Chris Rawlence - Making it Happen
Bernard Meets Emily
March 2004. I saw Emily Young's first feature film 'Kiss of Death'. It's a remarkable pass on the spiritual complexity of dying from someone in their early 30s. We meet. I discover that she's made a film about deaf-blindness - as have I. Her father has recently died and although perhaps still in that emotional place of loss she speaks about death and dying easily. We tentatively decide to go ahead.
March 2004. Another Tuesday in the Day Centre. 'I get floating babies, like cherubs', Bob is saying. 'I get those too,' Bernard says. 'Yesterday I saw a young kid melt through my living room wall.' This is interesting. I move closer to the conversation. They are talking about the hallucinations caused by brain tumours.
Bob is frightened by his visions because they make him feel as if he's going mad. Bernard is more sanguine. He knows they are caused by his brain tumour. I offer some crude neurology - the visual areas of his brain are still hungry for sensation but because Bernard is now blind his brain is not receiving this through his eyes. So his brain invents, instead, tapping in to the vast banks of imagery that make up Bernard's visual memory. There's a psychological element here too. It's not necessarily just any old visual memory that's called up. What Bernard hallucinates is partly a function of his state of feeling.
My populist brain theory goes down well with Bob who welcomes an explanation for his visions. It makes sense to Bernard as well who adds, 'I was driving along the A2 last week and saw terraces of old Victorian houses - but there aren't any Victorian houses where we were.'
As we chat it occurs to me that Bernard's feelings about his blindness would make a brilliant subject for Emily's Requiem film.
April 2004. Bernard seems a bit cagey when I propose that we make a film with him. I sense a Trade Unionist's suspicion of the media in his response. But he softens when I suggest that his insights into and feelings about hallucinations might reassure others in a similar situation to him. I often observe this among the people I work with at the hospice - the notion that their experience could actually help others restores a sense of purpose and self-esteem that the ravages of illness have taken away.

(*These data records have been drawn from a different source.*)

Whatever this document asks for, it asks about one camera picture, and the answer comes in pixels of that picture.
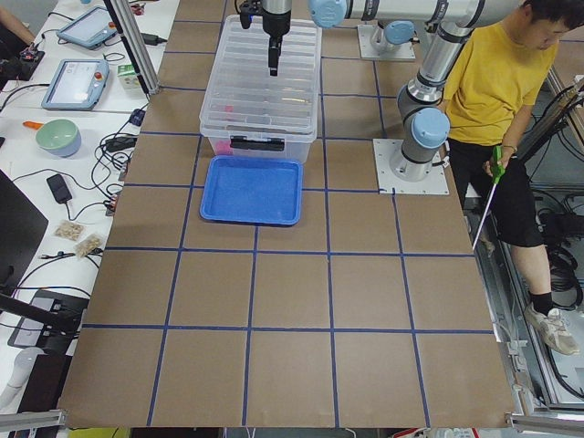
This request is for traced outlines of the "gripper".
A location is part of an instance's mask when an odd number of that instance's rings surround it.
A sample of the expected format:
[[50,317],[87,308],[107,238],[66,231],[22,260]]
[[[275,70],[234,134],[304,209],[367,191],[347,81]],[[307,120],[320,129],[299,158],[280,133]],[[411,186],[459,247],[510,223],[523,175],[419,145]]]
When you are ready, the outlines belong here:
[[276,76],[278,72],[278,52],[281,50],[283,36],[289,32],[289,13],[272,14],[265,12],[263,29],[269,35],[268,67],[269,74]]

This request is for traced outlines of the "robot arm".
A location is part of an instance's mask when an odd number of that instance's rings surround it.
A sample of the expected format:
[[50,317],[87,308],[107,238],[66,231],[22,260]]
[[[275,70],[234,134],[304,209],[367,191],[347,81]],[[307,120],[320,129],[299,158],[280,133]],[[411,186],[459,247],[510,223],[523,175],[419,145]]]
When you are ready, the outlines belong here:
[[398,108],[405,138],[390,158],[391,171],[407,182],[418,182],[432,167],[434,154],[446,142],[450,124],[436,105],[443,84],[464,43],[485,11],[483,1],[310,1],[308,9],[322,28],[348,18],[406,19],[437,25],[417,76],[402,87]]
[[283,37],[290,30],[292,2],[289,0],[262,0],[262,27],[269,35],[268,69],[271,77],[278,74]]

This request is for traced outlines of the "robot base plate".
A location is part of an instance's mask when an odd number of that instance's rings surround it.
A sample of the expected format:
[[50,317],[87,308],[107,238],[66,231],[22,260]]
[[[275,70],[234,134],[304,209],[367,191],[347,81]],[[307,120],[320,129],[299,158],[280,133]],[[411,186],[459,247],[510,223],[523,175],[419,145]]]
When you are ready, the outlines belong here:
[[402,155],[402,140],[374,139],[372,144],[379,193],[450,194],[440,151],[430,162],[419,164]]
[[378,25],[358,25],[360,42],[360,57],[366,60],[413,62],[416,58],[412,42],[403,40],[400,44],[393,44],[387,35],[394,34],[390,28],[381,28]]

May 2004. I take Emily to meet Bernard at his home. Bernard's wife Val is there. We're on for the film, in spite of slight reservations from their grown up sons about being taken advantage of. It's vital to bear this caution in mind as we proceed.
June 2004. The film is made. I love it. Bernard speaks openly about blindness and his uncertain future. The style of the film, with cuts to black, abstract flashes of light, out of focus ripple effects, and so on, succeeds in evoking Bernard's current visual world - although who's ultimately to say? When I call Val and ask her what she thinks of it she says that I must have given her a dud tape - 'It kept going black'. I can only laugh.